EXERCISE GOAL
The lines below are to be quoted exactly, from the first through the one that contains "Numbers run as".

RECORDED INFORMATION
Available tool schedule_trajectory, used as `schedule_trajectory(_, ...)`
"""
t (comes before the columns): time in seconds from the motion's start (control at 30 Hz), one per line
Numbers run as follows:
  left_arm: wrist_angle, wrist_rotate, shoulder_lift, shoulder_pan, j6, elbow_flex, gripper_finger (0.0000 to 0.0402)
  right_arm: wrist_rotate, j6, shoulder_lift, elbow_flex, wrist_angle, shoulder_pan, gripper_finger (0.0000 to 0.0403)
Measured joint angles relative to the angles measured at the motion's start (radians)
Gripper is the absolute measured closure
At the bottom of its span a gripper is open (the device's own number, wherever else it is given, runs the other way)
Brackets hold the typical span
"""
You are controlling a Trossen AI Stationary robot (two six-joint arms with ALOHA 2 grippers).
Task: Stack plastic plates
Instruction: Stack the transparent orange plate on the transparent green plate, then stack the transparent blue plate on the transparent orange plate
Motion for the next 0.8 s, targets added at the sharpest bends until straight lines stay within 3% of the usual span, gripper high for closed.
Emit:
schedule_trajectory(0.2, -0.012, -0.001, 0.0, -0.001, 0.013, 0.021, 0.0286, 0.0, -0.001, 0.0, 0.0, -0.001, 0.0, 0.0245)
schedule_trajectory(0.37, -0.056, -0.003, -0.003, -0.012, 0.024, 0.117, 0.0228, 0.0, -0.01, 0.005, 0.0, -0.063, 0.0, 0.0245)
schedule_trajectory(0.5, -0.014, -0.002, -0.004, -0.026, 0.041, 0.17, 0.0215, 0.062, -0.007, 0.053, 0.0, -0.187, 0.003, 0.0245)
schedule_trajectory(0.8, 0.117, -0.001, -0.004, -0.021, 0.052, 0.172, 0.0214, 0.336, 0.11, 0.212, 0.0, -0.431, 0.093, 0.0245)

SOLUTION FOR THIS EXERCISE
Available tool schedule_trajectory, used as `schedule_trajectory(_, ...)`
"""
t (comes before the columns): time in seconds from the motion's start (control at 30 Hz), one per line
Numbers run as follows:

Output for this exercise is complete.